I’ve recently been documenting alot of stuff on github but then realised I was learning a markup language on top of the most prolific markup language going html

Maybe it’s my point of entry in learning the underlying tech of the web: I know github markdown more than I know html is that weird? In feeling a bit paranoid about this I started to look into what Markdown and Markup language is and where it came from and it made me feel better. It’s all about Readability

I think I’m drawn to github as its a way of documenting work and developing it all at the same time and it’s to do with laziness; It’s difficult to re-visit projects after the fact and document things at that point: the act of doing being self documented totally appeals.

All work on the web is essentially public and putting privacy issues to one side I wonder about an art practice where all the wrong turns, developments, jokes, serious intents, failures and successes are trackable and versioned on the fly something like @brettlempereur’s Icreacharound.xyz but also maybe the idea of self-surveilling your sketchbook or gitlab for art. It’s a little bit like the Agency of Unrealised Projects as a service.
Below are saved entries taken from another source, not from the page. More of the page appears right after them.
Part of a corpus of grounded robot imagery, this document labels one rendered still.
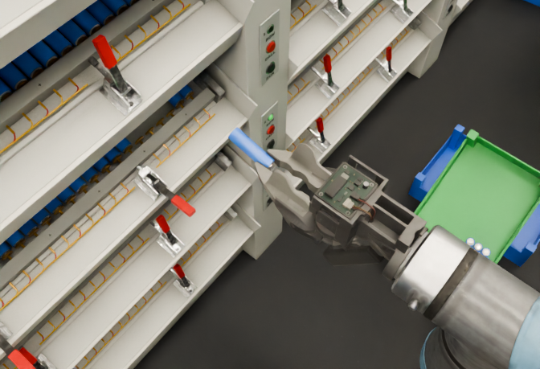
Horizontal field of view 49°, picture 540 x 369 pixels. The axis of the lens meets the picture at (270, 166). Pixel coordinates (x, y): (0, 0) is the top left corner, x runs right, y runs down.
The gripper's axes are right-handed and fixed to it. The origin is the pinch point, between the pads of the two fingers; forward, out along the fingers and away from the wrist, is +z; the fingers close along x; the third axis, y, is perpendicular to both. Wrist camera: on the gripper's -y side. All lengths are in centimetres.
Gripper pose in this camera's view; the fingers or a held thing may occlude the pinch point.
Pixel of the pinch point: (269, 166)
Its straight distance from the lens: 73.9
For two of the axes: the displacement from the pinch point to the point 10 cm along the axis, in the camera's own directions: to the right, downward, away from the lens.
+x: -6.3, 6.6, -4.1
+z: -7.7, -5.5, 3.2
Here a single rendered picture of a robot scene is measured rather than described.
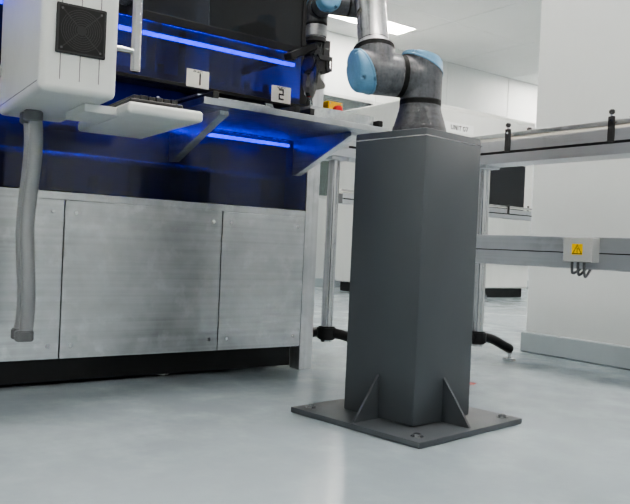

Surveillance and convenience of course go hand in hand; so we accept cookies but getting together your own system of sensibly tagging your bookmarks you like or need is a kind of self-surveillance. Unlike much surveillance we are doing it on our own terms and not having to accept someone elses; so it’s much nicer to use something like pinboard which gives you quite a bit of independence.

Its also a way of making things more Readable I wonder if we put more out there in art practice that is readable and ledgible then we don’t end up with work without context that only people with highly specialised language can understand: then again much of tech culture is about developing highly specialised language and systems and that’s essential and inevitable to really build things .

I think alot of what I do is about translating specialist language into a broader cultural language to explore wider connections. The problem is that sometimes you just make work that re-presents science and engineering and other specialist knowledge and art becomes purely about a form of public engagement: it’s a form of translation but it does not have to completely dumb things down.

My work with the Minecraft of Things is about this: translating interesting things in game as a process of understanding; and a way of exposing how understanding and use-value really work in the world. Minecraft has a wide public perception but also has a very specialised community context, so it’s not fully ‘the world’ it’s like a public buffer for it(to re-present a software term).

I’m especially interested in not just what I may (or may not, grr github) have learnt but how I’ve learnt technical skills through this process; if I had to learn in a more abstract way all the time then perhaps I would learn nothing.

After working on developing StasisCraft I’ll finish with two approaches to learning, call it homework if you really have time on your hands: something perceived as ‘hard’. No not big data but Quantum Physics

http://qcraft.org/about/

And once you’ve digested that I’d really recommend this presentation by Ron Garret

“Richard Feynman once famously quipped that no one understands quantum mechanics, and popular accounts continue to promulgate the view that QM is an intractable mystery (probably because that helps to sell books). QM is certainly unintuitive, but the idea that no one understands it is far from the truth. In fact, QM is no more difficult to understand than relativity. The problem is that the vast majority of popular accounts of QM are simply flat-out wrong. They are based on the so-called Copenhagen interpretation of QM, which has been thoroughly discredited for decades. It turns out that if Copenhagen were true then it would be possible to communicate faster than light, and hence send signals backwards in time. This talk describes an alternative interpretation based on quantum information theory (QIT) which is consistent with current scientific knowledge. It turns out that there is a simple intuition that makes almost all quantum mysteries simply evaporate, and replaces them with an easily understood (albeit strange) insight: measurement and entanglement are the same physical phenomenon, and you don’t really exist.”